Treatment of impaired mucociliary clearance

The key treatment approach in bronchiectasis is the performance of airway clearance exercises by patients, ideally demonstrated by and supported by a trained respiratory physiotherapist [3]. Although regular physiotherapy can improve mucus clearance and quality of life, many patients continue to have a high burden of mucus symptoms despite this. Devices such as positive pressure devices may also aid mucus clearance. Mucoactive drugs aim to modify the sputum to enhance mucus clearance. Hypertonic saline can be prescribed to create an osmotic pressure to increase the water content of mucus and reduce its viscosity. However, the efficacy of inhaled hypertonic saline in bronchiectasis is under question with a recent meta-analysis showing no greater effect of hypertonic saline than control (typically isotonic saline) [84]. Inhaled dry powder mannitol is a therapy with a similar mechanism of action to hypertonic saline, which increases mucus hydration and stimulates coughing. It failed to show a benefit, in terms of reduced exacerbation rates, in a phase 3 bronchiectasis trial [85]. A reanalysis of that trial recently showed that patients with high levels of baseline symptoms responded with a marked reduction in exacerbation rates [86]. This suggests that mucoactive drugs, perhaps unsurprisingly, are most likely to be beneficial in patients with prominent mucus symptoms.

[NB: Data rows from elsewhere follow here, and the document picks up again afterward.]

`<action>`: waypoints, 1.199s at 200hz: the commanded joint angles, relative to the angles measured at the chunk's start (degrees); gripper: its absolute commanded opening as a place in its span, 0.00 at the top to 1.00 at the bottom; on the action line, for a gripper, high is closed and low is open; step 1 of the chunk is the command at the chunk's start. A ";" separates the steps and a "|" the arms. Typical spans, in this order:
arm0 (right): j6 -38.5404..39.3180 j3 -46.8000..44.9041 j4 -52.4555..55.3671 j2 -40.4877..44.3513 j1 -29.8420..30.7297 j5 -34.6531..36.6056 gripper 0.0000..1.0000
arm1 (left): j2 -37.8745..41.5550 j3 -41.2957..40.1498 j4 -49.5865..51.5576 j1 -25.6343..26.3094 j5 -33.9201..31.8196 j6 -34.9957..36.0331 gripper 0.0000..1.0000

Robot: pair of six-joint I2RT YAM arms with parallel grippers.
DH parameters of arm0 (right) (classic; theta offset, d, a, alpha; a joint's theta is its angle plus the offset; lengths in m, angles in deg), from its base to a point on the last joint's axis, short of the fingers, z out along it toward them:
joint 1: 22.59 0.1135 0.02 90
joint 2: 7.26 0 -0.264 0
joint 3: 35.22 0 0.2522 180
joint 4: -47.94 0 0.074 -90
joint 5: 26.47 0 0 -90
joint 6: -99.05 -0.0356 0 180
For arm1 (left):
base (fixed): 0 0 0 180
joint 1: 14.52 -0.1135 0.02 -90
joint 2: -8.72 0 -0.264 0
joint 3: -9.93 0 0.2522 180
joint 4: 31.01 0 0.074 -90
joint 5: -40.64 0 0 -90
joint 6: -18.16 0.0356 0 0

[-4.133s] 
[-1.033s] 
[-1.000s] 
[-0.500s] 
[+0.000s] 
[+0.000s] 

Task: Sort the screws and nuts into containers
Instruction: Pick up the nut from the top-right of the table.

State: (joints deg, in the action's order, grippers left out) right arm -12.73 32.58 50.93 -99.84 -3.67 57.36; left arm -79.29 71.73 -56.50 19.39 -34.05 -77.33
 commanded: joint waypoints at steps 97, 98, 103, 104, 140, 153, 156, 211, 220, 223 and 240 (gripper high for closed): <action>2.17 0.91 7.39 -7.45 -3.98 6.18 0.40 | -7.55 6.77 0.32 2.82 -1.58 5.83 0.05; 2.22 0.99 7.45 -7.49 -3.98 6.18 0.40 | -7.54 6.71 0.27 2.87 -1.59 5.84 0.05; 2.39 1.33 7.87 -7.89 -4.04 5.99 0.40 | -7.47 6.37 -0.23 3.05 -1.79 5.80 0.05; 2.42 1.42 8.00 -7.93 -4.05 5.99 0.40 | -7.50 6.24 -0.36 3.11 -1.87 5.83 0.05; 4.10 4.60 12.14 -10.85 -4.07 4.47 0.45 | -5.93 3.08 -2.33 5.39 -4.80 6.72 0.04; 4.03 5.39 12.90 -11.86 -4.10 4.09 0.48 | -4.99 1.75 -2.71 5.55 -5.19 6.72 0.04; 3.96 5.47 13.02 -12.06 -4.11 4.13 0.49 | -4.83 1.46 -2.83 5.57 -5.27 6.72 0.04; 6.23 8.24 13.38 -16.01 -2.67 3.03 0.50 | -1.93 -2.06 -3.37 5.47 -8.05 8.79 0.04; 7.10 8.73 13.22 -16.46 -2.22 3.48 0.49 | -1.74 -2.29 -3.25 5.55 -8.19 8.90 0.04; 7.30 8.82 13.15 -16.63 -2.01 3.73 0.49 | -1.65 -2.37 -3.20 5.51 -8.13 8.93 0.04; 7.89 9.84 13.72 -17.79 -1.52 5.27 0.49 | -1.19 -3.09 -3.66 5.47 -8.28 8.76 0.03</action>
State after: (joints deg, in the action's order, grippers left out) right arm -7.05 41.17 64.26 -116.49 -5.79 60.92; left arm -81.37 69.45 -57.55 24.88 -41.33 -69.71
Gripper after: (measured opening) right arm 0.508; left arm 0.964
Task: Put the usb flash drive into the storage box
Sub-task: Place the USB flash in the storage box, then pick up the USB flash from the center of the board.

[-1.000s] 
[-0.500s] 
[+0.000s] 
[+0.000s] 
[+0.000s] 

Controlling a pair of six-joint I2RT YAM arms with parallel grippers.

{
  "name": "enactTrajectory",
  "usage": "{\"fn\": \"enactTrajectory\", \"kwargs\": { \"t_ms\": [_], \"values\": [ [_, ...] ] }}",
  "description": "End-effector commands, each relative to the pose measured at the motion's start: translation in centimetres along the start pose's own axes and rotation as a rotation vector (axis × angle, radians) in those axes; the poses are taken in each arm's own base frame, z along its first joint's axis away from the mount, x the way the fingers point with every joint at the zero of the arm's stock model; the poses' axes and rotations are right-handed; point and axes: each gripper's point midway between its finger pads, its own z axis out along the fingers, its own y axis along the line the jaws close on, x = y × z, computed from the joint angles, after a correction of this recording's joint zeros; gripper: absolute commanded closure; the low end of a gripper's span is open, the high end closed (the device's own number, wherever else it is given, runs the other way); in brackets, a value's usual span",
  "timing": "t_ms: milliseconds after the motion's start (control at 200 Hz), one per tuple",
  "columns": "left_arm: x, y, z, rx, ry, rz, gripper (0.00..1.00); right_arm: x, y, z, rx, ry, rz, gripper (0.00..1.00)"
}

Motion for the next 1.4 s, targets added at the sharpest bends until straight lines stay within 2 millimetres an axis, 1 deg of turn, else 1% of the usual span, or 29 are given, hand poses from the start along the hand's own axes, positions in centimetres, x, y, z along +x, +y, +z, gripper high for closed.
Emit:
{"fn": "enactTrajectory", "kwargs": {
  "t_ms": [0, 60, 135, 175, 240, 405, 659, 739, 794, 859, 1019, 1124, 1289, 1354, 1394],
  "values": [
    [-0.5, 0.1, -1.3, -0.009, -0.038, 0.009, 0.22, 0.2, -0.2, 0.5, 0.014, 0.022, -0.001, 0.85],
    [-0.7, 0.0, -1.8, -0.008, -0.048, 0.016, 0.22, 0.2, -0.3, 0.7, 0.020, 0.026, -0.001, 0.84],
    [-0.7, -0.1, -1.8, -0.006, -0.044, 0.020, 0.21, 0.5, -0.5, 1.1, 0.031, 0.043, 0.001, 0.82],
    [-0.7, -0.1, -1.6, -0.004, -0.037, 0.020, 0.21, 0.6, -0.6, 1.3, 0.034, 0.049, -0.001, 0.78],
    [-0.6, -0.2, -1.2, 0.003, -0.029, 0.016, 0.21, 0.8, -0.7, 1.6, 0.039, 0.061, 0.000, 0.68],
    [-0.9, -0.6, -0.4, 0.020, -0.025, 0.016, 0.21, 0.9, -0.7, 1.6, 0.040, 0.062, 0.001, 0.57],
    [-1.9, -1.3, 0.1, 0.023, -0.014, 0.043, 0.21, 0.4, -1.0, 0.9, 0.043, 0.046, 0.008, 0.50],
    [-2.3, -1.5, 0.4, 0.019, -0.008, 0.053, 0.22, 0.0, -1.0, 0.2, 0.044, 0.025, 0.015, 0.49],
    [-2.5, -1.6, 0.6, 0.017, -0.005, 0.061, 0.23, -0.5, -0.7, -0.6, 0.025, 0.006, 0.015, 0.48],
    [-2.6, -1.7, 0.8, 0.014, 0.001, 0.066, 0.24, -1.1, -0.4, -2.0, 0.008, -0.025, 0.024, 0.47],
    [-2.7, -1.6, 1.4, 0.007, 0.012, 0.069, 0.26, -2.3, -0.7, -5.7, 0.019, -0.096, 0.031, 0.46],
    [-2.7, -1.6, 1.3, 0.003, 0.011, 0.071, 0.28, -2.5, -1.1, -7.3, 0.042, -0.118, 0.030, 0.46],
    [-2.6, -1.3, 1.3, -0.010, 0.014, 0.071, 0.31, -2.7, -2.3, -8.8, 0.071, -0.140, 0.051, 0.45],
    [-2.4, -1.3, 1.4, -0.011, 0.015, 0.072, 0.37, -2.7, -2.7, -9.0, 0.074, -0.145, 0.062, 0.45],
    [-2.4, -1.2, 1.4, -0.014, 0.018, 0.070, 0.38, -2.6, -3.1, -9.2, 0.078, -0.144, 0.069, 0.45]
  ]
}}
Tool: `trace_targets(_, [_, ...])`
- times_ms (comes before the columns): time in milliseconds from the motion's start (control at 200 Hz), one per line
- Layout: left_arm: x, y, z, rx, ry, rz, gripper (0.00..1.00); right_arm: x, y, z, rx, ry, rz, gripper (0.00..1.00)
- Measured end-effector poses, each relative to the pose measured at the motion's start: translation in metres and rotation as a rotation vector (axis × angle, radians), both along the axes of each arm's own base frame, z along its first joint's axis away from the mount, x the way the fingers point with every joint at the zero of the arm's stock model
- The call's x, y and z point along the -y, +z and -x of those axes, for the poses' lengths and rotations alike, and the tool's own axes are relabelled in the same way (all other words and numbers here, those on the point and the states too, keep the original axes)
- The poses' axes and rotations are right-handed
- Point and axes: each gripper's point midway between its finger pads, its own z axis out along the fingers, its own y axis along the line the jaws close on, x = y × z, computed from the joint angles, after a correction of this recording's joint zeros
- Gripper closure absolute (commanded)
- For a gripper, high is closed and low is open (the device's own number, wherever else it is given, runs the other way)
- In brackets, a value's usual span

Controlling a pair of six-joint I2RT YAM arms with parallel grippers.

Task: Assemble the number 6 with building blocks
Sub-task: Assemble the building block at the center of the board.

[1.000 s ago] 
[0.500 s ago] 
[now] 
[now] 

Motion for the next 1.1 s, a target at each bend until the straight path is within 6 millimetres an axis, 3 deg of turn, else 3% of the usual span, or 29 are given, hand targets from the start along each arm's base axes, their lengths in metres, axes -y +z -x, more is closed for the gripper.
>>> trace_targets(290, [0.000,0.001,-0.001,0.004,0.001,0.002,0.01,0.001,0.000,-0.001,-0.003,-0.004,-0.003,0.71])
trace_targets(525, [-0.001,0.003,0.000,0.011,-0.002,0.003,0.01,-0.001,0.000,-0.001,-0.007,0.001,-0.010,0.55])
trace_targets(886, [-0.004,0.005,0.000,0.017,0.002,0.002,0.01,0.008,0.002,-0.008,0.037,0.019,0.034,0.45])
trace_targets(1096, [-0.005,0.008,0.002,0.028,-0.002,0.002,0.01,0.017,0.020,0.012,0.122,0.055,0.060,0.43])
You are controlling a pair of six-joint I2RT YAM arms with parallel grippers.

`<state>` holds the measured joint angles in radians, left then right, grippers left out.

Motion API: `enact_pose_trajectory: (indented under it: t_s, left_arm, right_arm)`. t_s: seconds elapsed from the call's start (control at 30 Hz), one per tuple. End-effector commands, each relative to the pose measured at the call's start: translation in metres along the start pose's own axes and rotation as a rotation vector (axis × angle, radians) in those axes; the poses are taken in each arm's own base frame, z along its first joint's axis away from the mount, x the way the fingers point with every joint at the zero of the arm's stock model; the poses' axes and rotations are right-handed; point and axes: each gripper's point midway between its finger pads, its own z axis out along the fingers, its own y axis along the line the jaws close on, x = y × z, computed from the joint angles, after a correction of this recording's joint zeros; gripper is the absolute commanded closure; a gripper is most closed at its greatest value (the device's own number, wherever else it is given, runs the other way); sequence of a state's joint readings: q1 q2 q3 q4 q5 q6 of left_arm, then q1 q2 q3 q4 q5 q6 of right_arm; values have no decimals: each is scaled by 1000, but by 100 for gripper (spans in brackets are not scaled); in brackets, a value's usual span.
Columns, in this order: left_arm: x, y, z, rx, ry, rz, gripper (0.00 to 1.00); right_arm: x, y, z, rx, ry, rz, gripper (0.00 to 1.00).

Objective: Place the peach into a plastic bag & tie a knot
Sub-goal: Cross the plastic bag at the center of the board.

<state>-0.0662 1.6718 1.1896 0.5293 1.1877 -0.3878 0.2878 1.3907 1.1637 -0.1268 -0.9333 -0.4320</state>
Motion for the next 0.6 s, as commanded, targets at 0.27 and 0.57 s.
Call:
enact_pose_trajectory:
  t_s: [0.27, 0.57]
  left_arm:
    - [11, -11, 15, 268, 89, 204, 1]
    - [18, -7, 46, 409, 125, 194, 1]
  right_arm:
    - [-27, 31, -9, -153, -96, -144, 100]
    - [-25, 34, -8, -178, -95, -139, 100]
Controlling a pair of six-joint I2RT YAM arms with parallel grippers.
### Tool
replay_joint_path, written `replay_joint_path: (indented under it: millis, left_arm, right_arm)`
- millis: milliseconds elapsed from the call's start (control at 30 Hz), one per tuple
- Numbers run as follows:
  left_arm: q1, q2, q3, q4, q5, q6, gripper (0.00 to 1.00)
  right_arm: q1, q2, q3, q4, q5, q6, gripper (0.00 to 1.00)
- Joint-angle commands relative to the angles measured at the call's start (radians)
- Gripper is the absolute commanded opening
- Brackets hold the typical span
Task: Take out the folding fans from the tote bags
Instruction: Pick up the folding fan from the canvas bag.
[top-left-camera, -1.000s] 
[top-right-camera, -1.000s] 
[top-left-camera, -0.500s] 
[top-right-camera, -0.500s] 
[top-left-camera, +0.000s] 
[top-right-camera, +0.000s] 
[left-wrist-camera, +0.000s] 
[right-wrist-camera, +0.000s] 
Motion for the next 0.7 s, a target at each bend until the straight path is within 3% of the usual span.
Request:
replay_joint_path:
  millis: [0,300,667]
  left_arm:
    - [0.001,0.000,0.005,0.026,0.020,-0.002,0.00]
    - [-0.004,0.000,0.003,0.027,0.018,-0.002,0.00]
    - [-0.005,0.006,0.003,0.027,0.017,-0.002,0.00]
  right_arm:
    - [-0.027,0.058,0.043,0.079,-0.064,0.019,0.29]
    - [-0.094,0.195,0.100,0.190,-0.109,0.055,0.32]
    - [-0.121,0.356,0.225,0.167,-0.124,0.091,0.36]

Other mucoactive therapies such as N-acetylcysteine or carbocisteine await testing in large scale trials but are widely used to reduce sputum viscosity.

Future approaches to mucociliary clearance

Sputum and cough remain the most important symptoms for patients with bronchiectasis [87], and therefore new therapies are needed to improve these features. It has been suggested that there is a subset of patients which have reduced CFTR function either due to heterozygous mutations or more importantly due to cleavage of the CFTR protein by serine proteases released by the immune system. Trials are now being performed to test whether CFTR modulation will be effective in bronchiectasis patients without CF (clinicaltrials.gov identifier: NCT04396366).